- **The data**:
========
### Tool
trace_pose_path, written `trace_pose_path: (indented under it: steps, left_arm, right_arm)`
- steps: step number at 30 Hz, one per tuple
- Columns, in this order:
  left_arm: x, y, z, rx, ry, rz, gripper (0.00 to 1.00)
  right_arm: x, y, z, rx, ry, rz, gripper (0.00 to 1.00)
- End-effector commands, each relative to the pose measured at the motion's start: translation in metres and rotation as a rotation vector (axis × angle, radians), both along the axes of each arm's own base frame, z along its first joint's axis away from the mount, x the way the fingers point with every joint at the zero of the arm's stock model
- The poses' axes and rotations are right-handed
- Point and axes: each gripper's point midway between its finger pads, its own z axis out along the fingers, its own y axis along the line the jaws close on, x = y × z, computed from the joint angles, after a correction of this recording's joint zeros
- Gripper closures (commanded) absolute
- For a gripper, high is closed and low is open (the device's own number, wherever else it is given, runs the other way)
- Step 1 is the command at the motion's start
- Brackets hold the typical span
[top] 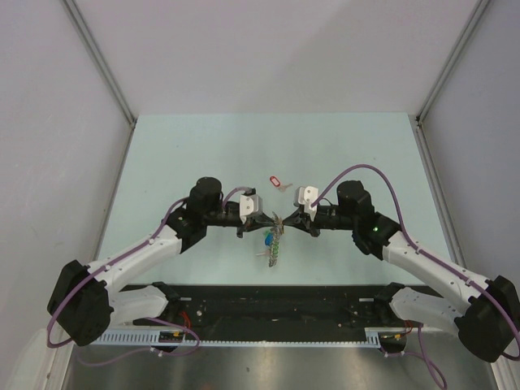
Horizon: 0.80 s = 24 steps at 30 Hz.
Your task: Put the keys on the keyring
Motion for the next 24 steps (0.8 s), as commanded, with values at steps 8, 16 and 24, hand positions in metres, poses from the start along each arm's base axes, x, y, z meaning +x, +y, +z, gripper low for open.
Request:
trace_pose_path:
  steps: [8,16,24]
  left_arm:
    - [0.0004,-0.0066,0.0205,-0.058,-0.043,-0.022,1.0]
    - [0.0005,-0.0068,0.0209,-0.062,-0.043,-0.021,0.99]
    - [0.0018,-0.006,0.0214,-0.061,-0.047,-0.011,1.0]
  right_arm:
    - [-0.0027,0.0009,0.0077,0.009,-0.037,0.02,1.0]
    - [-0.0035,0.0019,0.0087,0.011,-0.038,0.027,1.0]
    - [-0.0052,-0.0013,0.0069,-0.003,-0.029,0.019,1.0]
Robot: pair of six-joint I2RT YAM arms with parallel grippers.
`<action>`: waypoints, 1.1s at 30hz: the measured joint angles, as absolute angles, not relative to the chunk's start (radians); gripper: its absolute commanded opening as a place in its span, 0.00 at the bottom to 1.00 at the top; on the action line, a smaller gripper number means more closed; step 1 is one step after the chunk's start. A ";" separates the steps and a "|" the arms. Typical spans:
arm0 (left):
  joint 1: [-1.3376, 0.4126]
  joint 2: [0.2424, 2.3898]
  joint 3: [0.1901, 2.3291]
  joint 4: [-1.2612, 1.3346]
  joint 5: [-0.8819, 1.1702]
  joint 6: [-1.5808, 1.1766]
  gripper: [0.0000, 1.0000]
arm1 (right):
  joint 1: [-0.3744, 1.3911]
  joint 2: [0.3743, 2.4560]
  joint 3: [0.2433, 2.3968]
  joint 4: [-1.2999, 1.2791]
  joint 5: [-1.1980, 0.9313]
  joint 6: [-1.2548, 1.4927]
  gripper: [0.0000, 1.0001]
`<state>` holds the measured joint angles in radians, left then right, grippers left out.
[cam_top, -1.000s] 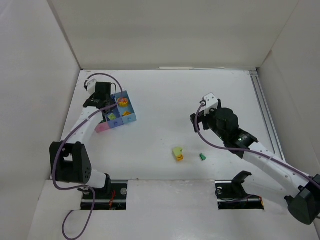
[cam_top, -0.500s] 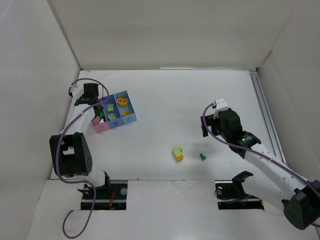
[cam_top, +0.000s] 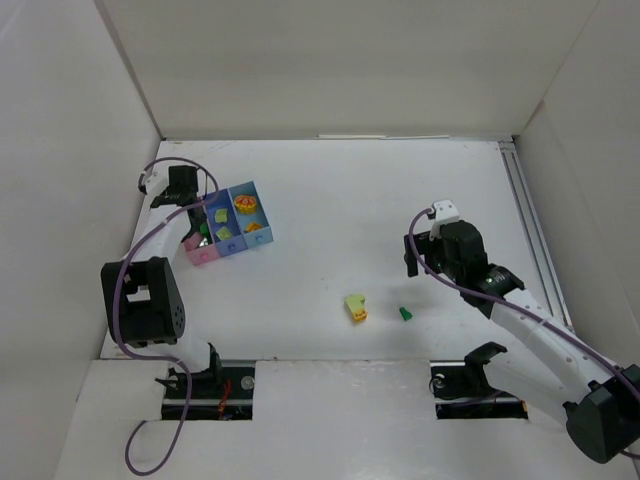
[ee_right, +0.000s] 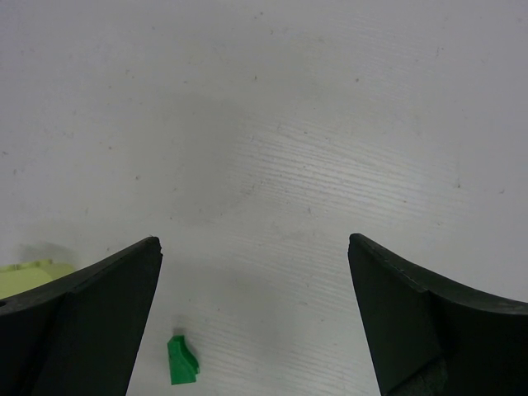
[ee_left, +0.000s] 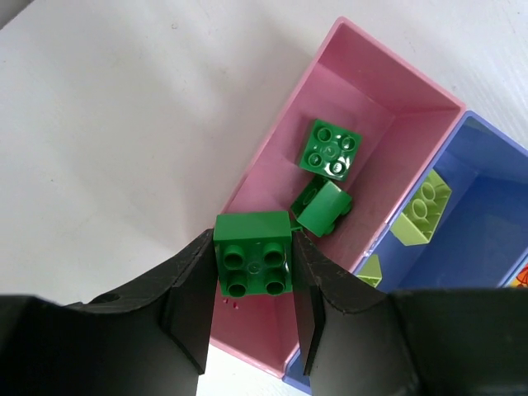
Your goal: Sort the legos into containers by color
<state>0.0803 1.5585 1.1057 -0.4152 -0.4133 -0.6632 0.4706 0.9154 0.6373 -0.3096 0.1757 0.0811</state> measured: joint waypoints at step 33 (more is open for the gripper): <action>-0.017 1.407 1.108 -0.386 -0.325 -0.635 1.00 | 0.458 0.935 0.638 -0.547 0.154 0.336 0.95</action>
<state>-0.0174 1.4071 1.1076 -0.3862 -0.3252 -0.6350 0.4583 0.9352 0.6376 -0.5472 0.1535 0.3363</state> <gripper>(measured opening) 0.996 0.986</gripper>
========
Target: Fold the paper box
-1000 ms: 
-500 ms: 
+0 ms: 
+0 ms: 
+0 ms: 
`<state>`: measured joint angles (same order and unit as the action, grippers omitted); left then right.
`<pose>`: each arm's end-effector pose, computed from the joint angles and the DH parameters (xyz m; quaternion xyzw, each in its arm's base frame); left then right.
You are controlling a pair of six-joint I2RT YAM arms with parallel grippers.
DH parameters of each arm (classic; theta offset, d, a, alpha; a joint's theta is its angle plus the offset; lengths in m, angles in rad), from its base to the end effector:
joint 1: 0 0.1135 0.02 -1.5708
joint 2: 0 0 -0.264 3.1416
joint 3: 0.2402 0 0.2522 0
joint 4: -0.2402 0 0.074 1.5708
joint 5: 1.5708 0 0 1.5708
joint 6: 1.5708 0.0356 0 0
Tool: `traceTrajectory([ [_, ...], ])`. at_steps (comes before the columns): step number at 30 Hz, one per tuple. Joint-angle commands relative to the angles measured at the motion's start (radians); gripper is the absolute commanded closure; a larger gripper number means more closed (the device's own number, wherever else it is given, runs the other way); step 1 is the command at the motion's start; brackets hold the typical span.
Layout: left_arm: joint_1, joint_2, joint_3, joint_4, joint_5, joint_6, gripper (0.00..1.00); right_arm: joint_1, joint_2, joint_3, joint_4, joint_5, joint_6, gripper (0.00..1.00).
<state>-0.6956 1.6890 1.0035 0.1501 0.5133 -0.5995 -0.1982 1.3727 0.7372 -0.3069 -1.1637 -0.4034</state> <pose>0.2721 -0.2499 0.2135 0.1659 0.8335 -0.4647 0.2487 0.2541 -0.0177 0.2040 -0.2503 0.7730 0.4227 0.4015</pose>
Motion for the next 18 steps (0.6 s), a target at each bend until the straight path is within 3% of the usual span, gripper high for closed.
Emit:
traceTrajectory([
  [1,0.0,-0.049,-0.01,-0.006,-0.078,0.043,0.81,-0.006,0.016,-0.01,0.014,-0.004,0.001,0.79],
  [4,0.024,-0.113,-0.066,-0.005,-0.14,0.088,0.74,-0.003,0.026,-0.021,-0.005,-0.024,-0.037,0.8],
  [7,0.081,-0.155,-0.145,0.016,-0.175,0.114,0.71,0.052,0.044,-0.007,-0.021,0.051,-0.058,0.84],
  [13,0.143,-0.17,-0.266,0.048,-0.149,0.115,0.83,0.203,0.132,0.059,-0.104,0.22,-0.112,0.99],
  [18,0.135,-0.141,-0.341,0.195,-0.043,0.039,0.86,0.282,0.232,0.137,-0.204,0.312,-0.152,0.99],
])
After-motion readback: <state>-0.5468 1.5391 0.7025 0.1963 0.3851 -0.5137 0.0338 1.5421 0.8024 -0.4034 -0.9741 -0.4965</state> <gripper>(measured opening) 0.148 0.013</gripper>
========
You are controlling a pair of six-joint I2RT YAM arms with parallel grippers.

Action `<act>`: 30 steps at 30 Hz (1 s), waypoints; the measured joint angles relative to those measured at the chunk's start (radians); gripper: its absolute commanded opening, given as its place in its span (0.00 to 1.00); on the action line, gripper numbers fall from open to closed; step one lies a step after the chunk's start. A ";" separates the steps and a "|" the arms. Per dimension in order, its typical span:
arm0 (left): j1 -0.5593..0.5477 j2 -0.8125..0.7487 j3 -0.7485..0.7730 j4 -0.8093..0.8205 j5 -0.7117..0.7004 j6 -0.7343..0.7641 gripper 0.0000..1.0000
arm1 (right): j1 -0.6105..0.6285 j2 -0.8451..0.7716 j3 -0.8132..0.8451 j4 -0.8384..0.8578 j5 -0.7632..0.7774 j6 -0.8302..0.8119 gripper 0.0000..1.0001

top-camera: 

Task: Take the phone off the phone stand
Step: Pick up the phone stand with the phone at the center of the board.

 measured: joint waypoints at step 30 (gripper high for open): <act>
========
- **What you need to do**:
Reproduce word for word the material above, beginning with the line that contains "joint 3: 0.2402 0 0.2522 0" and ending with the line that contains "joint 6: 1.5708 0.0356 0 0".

- **Result**:
joint 3: 0.2402 0 0.2522 0
joint 4: -0.2402 0 0.074 1.5708
joint 5: 1.5708 0 0 1.5708
joint 6: 1.5708 0.0356 0 0

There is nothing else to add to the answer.